Wall Street must learn from the boss's downfall

Merrill Lynch's CEO wasn't the only issue. Governance matters, too.

Stan O'Neal's rise, and now even his fall, as CEO of Merrill Lynch show how far corporate America has come on race. But the O'Neal saga also reveals how far we still need to go in the governance of our corporations.

Mr. O'Neal came up the hard way as a young man, without the benefit of family wealth or connections. He made it from the General Motors Institute (now Kettering University) to Harvard Business School, and then up the fast track on Wall Street, based on his financial acumen, focus, and commitment to excellence. He became a protégé of David Komansky, his predecessor in the top job at Merrill, then displayed sharp elbows in accelerating the passing of the baton and orchestrating a purge that brought in a top team loyal to him. He also left his imprint on the board of directors – though it was the same board that ultimately forced him out.

When O'Neal became Merrill's CEO in late 2002, it was major news that he was the first African-American to head a top Wall Street investment banking firm. What is striking about recent reporting on his travails is that the corporate community and the media no longer appear to consider his race particularly noteworthy. It's in this sense that even his firing last week is an important marker of progress in US race relations.

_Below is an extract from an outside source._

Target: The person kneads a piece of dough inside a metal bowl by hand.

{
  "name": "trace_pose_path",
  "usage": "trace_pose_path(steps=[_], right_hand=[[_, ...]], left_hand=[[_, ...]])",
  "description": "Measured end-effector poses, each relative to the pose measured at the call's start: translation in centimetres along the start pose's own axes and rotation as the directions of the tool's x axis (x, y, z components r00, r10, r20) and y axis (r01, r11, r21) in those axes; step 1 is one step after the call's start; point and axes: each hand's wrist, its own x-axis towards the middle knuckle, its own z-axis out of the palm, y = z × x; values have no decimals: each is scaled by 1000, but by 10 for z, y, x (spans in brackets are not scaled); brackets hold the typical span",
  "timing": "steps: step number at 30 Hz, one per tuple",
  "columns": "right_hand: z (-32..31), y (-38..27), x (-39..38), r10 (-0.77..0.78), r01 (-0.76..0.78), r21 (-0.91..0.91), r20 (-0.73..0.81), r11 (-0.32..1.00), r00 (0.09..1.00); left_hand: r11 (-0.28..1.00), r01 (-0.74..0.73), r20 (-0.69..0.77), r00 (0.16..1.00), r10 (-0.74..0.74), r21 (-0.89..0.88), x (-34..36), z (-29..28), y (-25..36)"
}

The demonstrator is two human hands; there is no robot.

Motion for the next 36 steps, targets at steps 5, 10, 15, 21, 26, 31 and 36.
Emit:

Far less comforting is what this episode reveals about the enduring challenges in the governance of US corporations:

Risk management. One of the clear messages of the multibillion-dollar asset writedown debacles at Merrill, Citigroup, Bear Stearns, and other firms, is that these firms' quantitative wizards have still not mastered how to manage risk, not by a long shot. While this failure lies in the first instance with these firms' executives – Citigroup's Charles Prince has now joined O'Neal among the fallen CEOs – and not their boards, the latter are responsible for oversight of everything that potentially threatens the franchise, including poor risk management.

Separation of powers. The line between governance (the board's province) and executive leadership (management's province) remains blurry, Sarbanes-Oxley and the stock-exchange reforms notwithstanding. It's been reported that one of the precipitants of O'Neal's downfall – though undoubtedly a very distant second to the staggering $8 billion asset write-down – was the revelation of his preliminary discussions about a possible merger with North Carolina-based Wachovia Corporation, without prior board approval or even notice.

O'Neal is not the first CEO to have incurred the wrath of his board for perceived unauthorized freelancing. Indeed, the recurring nature of this scenario suggests that a shared understanding of the legitimate scope of a CEO's authority vis-à-vis that of the board is lacking in many US corporations.

Performance reviews. Boards sometimes have a shockingly poor grasp of the quality and performance of their companies' leaders. It is difficult to understand how a properly evaluated leader could have been honored, as O'Neal was, with a $46 million performance-based payout as recently as 2006, then be out of a job for incompetence in 2007. The most plausible explanation is that the question of whether a company has a good or poor leader remains disturbingly nebulous for boards. A "star CEO" seems to be, regrettably, more a social construction of the media and company PR efforts than a knowable reality – except, perhaps, with the benefit of hindsight.

Executive compensation. Various rationales for eight-figure CEO pay are commonly bandied about. The most compelling of them is that there is wide variation in CEO talent. The better CEO candidates understand their value in the free marketplace and demand that they be paid accordingly; boards can either pay up or settle for inferior talent. But this rationale presumes that a board can distinguish between a truly stellar CEO, and someone who has merely ridden a wave of favorable conditions.

It is welcome news that American boards increasingly look beyond race when considering whom to hire as CEO. As to evaluating the job the leader is doing, and how best to pay him or her, much work remains.

Andy Zelleke is a lecturer in public policy at Harvard University's Kennedy School of Government and codirector of its Center for Public Leadership.